Task item :: From the data that follows, report how many lines hold the string "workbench", giving only the number.

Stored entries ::
• • • •
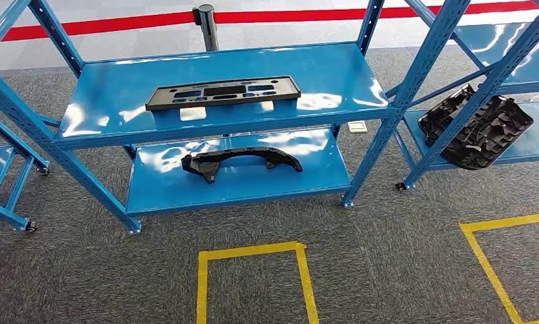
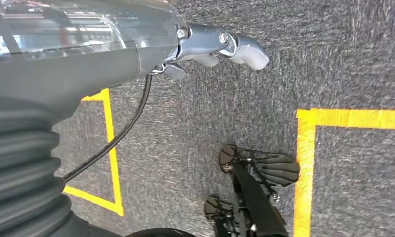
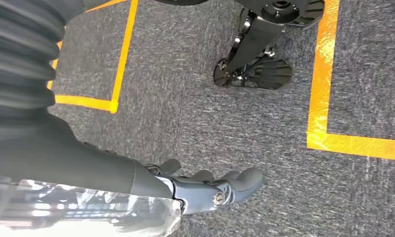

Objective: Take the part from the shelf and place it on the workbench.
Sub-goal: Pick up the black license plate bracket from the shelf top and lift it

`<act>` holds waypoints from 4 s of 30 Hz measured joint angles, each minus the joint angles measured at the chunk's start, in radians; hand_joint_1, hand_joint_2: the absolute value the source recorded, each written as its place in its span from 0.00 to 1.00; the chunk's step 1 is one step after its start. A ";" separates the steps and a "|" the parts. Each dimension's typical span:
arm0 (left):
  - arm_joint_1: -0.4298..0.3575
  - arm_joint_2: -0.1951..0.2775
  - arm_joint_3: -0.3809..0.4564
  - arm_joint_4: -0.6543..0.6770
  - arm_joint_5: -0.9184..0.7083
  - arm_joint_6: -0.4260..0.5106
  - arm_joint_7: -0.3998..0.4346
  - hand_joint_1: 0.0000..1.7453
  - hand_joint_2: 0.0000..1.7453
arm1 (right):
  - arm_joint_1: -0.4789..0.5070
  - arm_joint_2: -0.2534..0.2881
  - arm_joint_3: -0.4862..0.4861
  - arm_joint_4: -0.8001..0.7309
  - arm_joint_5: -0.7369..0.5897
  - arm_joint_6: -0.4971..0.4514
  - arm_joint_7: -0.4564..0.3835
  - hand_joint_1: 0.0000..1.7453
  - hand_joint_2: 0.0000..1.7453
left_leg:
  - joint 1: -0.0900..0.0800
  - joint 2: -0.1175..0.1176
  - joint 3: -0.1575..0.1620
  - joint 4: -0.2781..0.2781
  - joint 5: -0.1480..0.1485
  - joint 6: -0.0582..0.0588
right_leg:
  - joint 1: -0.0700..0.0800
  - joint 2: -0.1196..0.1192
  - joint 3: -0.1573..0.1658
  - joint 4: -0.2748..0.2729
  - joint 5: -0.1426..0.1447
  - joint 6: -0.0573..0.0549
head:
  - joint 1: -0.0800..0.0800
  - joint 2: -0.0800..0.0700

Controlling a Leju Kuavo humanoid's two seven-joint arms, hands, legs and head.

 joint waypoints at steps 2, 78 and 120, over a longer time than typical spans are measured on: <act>-0.003 -0.004 0.019 0.002 -0.014 -0.001 -0.003 0.00 0.00 | -0.006 0.003 -0.013 0.002 0.021 0.005 -0.014 0.00 0.00 | 0.000 0.000 0.000 0.000 0.000 0.000 | 0.000 0.000 0.000 0.000 0.000 0.000 | 0.000 0.000; -0.144 -0.134 0.758 0.104 -0.472 -0.072 -0.138 0.00 0.00 | -0.177 -0.012 0.983 -1.636 -0.537 0.414 -0.613 0.00 0.00 | 0.000 0.000 0.008 -0.011 0.001 0.011 | -0.004 -0.002 0.003 -0.001 -0.003 0.009 | 0.000 0.000; -0.153 -0.137 0.773 0.109 -0.465 -0.077 -0.154 0.00 0.00 | -0.194 -0.073 1.086 -1.398 -0.529 0.419 -0.504 0.00 0.00 | -0.003 -0.004 0.016 -0.002 -0.015 0.013 | 0.002 -0.008 -0.130 0.060 0.082 0.001 | -0.002 0.000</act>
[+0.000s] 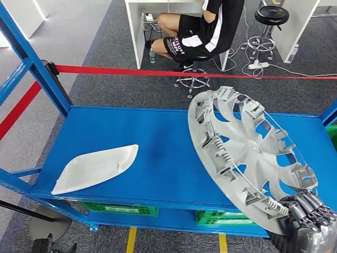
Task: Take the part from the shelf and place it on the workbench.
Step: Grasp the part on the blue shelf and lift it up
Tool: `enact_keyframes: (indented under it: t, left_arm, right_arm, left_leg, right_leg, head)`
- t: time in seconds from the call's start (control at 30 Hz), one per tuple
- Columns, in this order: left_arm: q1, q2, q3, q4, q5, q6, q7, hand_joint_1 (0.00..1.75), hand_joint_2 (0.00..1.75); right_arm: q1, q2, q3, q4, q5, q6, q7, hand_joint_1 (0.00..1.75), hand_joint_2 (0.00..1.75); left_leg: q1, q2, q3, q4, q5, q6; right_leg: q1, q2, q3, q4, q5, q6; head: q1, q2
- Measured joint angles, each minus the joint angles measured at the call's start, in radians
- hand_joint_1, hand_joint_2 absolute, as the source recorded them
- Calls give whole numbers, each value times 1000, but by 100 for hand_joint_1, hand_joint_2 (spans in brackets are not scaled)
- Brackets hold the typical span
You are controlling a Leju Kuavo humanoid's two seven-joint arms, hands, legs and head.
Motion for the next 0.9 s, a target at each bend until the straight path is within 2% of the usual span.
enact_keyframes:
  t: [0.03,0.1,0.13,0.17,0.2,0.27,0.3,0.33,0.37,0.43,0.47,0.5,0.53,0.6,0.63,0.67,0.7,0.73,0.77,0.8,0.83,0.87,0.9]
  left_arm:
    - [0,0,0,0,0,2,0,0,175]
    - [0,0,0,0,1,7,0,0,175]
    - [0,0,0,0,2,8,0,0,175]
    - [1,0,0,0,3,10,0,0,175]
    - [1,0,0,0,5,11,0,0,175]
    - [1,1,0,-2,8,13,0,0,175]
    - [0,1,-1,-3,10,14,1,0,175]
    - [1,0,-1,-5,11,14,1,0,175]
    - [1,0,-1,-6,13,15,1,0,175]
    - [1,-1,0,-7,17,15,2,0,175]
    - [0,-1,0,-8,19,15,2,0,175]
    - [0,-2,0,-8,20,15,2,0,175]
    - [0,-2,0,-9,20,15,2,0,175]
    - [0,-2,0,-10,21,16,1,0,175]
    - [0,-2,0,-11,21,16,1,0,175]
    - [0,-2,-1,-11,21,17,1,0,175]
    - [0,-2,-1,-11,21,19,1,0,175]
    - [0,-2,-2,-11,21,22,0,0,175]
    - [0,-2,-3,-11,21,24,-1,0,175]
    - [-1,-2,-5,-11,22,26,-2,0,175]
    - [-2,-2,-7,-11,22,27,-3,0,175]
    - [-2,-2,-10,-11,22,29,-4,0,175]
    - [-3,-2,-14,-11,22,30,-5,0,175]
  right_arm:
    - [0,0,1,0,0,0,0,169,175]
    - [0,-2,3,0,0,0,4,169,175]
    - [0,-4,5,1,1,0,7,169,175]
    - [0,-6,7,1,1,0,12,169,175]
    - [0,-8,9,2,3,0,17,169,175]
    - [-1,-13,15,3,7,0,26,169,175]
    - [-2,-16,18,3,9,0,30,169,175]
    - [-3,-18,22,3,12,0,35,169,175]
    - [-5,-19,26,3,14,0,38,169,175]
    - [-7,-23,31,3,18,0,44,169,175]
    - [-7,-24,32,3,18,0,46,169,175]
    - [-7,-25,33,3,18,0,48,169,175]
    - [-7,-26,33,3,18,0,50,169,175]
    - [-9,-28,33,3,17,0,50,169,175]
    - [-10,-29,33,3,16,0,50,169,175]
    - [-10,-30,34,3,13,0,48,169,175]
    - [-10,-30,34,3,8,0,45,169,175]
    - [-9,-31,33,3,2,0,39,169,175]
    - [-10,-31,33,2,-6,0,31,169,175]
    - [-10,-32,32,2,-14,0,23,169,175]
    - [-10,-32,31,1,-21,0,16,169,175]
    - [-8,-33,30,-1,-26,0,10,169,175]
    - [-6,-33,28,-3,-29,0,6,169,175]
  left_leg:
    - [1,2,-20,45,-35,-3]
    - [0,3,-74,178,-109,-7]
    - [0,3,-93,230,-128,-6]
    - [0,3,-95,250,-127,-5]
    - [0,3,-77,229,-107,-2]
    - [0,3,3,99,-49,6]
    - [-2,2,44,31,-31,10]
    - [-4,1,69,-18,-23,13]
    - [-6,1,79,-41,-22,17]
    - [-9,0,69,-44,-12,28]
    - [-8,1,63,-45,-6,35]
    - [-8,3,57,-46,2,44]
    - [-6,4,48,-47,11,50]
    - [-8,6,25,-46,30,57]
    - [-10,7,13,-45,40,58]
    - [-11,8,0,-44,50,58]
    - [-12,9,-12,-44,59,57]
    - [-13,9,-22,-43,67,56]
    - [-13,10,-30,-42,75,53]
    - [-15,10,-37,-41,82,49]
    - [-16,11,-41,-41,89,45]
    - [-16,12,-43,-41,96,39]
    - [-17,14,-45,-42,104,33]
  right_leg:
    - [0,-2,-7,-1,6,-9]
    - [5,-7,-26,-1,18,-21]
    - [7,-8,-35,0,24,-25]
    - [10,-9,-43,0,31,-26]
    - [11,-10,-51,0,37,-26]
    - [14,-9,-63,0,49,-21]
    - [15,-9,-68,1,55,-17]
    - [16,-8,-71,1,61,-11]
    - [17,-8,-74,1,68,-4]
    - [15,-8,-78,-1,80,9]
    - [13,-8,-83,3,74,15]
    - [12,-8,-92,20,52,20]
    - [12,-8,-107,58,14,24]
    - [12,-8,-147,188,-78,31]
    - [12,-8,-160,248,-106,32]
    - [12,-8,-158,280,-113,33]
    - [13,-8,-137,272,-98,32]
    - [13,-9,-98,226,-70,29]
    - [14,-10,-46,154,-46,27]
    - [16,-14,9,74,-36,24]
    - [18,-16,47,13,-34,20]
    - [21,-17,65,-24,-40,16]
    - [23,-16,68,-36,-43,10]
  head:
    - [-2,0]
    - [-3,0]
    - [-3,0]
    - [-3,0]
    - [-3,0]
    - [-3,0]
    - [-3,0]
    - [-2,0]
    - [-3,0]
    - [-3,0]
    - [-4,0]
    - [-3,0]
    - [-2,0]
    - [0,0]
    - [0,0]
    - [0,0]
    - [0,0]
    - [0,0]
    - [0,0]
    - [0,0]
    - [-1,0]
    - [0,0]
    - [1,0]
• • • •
Response to the exercise :: 2